**Provided data**
/---
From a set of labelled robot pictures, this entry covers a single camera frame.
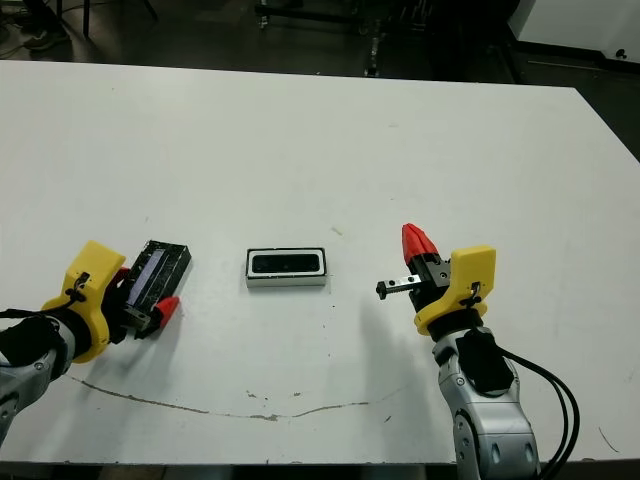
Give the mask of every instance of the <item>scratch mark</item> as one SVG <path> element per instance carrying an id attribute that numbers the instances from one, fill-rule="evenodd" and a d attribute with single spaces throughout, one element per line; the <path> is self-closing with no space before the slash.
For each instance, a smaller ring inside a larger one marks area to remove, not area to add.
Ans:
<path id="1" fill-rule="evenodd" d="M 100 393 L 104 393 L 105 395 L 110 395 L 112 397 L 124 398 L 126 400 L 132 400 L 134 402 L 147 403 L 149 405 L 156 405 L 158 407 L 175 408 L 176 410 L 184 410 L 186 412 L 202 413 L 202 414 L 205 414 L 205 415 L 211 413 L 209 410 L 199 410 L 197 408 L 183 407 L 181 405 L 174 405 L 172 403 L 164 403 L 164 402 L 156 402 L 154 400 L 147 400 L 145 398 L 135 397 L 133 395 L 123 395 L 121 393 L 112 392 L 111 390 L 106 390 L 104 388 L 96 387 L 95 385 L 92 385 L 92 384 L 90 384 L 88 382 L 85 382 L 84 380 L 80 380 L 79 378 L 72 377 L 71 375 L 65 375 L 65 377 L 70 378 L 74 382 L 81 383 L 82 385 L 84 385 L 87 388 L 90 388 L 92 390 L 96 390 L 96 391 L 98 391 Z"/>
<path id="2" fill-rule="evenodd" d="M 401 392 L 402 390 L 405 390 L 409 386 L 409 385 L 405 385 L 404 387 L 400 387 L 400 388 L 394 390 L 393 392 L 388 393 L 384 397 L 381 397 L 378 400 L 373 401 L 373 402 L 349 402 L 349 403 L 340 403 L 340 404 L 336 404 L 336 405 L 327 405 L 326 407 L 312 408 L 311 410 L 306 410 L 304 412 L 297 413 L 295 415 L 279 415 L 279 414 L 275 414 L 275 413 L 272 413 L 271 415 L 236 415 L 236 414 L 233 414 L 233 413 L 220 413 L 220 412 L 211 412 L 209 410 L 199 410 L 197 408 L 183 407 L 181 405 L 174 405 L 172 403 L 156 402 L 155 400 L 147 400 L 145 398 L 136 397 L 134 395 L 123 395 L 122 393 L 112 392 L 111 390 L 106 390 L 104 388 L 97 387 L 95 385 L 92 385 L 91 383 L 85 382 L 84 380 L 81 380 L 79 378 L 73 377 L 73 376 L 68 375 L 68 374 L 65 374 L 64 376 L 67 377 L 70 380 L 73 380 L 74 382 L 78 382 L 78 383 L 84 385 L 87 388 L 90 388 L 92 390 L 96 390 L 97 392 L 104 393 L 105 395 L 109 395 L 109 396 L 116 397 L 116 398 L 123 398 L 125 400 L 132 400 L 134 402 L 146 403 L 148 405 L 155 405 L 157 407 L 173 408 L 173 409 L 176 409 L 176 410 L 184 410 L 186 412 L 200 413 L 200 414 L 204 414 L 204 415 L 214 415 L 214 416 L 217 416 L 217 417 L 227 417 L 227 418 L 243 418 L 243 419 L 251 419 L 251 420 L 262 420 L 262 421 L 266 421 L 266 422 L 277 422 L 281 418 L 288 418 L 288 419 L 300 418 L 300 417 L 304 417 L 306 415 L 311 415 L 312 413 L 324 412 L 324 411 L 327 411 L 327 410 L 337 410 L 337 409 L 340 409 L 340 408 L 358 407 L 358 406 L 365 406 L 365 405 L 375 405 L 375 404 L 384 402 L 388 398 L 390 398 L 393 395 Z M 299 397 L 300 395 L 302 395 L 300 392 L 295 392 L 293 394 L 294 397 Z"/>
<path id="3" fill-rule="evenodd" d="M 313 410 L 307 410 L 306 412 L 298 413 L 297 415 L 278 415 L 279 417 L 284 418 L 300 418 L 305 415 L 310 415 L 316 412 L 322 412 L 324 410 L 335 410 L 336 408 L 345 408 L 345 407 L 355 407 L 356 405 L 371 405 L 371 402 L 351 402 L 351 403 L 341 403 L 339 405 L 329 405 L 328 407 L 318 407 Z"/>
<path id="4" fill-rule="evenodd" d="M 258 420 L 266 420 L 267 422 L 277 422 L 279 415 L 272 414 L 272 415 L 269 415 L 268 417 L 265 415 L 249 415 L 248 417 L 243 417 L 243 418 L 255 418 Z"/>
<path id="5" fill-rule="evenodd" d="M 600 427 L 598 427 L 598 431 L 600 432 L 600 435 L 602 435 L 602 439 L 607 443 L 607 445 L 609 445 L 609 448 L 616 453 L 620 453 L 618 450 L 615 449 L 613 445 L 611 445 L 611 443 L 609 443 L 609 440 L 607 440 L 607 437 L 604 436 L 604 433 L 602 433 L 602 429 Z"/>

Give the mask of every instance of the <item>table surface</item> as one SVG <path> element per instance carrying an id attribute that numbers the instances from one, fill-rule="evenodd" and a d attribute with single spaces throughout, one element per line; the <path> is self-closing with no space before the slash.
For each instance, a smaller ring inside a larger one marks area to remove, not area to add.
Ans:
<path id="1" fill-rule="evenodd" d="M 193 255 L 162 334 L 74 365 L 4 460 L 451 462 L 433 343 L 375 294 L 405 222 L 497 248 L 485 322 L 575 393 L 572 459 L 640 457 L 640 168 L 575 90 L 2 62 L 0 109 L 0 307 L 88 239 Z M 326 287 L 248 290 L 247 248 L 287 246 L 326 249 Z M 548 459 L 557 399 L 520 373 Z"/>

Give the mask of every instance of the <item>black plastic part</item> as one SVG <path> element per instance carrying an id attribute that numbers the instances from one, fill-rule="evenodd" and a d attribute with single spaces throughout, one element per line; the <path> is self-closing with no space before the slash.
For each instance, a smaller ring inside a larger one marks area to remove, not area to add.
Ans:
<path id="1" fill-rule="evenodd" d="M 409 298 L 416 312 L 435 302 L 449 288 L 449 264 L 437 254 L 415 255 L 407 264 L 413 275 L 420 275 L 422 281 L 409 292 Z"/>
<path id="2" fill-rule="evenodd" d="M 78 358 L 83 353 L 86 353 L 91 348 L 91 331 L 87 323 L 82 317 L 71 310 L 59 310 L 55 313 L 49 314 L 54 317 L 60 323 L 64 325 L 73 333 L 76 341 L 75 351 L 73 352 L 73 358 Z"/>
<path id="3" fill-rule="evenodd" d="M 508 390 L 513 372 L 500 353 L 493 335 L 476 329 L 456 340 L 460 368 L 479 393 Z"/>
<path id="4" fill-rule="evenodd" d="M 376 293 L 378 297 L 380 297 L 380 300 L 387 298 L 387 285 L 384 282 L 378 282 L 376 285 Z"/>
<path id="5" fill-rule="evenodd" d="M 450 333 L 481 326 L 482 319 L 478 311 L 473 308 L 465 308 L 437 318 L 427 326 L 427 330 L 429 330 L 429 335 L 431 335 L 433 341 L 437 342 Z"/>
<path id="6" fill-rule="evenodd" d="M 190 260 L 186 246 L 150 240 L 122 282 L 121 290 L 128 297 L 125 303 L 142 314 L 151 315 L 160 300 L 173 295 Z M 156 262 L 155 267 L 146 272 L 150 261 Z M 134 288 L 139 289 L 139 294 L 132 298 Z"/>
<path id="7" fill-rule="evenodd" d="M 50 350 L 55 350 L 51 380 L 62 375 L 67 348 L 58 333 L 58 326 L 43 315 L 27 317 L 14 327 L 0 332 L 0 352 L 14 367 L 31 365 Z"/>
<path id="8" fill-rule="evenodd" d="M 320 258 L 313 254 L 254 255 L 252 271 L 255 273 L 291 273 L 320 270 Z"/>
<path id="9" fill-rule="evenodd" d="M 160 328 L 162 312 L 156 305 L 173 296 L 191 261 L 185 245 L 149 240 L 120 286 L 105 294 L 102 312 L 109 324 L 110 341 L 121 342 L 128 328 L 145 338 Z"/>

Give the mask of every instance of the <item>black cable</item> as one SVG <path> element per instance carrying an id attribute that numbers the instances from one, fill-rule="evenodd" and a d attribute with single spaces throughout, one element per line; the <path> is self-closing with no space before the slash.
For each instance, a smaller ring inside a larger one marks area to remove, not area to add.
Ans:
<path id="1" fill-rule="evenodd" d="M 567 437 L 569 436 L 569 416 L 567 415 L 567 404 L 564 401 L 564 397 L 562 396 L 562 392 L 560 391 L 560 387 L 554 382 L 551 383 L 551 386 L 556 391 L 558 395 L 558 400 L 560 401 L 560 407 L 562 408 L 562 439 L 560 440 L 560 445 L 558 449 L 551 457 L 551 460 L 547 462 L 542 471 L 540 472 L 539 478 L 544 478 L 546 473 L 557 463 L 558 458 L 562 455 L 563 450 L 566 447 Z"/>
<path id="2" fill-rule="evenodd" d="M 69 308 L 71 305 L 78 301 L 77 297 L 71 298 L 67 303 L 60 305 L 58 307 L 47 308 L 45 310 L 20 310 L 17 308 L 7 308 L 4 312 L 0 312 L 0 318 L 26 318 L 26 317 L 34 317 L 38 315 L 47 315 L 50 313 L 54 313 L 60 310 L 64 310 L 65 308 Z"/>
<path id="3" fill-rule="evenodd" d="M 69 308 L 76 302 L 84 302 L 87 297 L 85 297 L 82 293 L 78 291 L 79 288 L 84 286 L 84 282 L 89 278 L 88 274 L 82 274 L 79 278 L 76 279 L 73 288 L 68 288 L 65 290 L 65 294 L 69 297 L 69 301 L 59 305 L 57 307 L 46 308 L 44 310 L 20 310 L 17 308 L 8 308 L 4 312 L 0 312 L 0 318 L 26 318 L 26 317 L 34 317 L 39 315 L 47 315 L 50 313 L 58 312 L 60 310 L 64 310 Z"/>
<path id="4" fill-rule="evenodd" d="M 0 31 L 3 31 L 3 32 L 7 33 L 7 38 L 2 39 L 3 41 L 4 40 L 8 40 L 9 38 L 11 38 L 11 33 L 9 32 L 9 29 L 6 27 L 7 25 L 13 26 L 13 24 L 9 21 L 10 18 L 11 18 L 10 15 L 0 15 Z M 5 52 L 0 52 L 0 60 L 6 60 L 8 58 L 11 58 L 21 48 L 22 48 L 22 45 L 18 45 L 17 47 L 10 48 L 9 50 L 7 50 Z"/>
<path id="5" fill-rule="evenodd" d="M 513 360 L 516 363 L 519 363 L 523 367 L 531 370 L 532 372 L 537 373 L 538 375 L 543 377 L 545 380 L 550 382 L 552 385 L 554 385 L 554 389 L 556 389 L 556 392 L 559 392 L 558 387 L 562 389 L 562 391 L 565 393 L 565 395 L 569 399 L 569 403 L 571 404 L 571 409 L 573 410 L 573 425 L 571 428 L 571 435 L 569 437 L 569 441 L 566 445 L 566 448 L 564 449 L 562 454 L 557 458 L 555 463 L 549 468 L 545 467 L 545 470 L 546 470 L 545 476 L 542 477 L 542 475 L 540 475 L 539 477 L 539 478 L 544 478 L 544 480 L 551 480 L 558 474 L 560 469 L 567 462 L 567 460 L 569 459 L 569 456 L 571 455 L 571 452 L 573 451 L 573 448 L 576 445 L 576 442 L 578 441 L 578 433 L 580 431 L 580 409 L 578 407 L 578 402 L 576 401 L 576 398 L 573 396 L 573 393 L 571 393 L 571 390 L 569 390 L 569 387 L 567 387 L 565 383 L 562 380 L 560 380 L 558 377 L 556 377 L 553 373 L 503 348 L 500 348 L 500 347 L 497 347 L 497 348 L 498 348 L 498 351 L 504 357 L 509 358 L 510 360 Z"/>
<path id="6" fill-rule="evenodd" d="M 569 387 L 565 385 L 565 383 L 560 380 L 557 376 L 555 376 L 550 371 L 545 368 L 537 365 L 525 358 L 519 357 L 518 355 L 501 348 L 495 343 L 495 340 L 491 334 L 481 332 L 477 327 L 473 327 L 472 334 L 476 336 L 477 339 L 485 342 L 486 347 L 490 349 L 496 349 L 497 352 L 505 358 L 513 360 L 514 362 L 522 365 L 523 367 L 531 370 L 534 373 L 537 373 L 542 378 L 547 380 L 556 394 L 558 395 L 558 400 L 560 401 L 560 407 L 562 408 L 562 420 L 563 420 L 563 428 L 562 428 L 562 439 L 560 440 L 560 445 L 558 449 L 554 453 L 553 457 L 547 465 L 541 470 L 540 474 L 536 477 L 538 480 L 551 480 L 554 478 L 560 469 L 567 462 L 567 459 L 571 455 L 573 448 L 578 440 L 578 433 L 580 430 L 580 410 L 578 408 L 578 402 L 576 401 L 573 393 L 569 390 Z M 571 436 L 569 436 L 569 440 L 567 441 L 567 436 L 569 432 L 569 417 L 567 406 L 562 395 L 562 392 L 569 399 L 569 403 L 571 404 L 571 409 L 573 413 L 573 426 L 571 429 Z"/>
\---
**What to produce**
The lines above that hold the word "mask" are the ones to copy.

**Exercise answer**
Give the mask of every instance of the <item>scratch mark</item> as one SVG <path> element per instance carrying an id attribute that numbers the instances from one, fill-rule="evenodd" and a d attribute with single spaces throughout, one element per line; the <path> is self-closing with no space before the slash.
Give the mask of every instance of the <item>table surface</item> as one SVG <path> element per instance carrying an id attribute that numbers the instances from one, fill-rule="evenodd" and a d attribute with single spaces throughout, one element per line; the <path> is self-closing with no space before the slash.
Give the mask of every instance of the <item>black plastic part</item> as one SVG <path> element per instance carrying an id attribute that numbers the instances from one, fill-rule="evenodd" and a d attribute with single spaces throughout, one element per line; the <path> is self-closing with no space before the slash.
Give the mask of every instance of the <item>black cable</item> as one SVG <path> element per instance carrying an id attribute that numbers the instances from one, fill-rule="evenodd" and a d attribute with single spaces throughout, one element per line; the <path> is self-closing with no space before the slash.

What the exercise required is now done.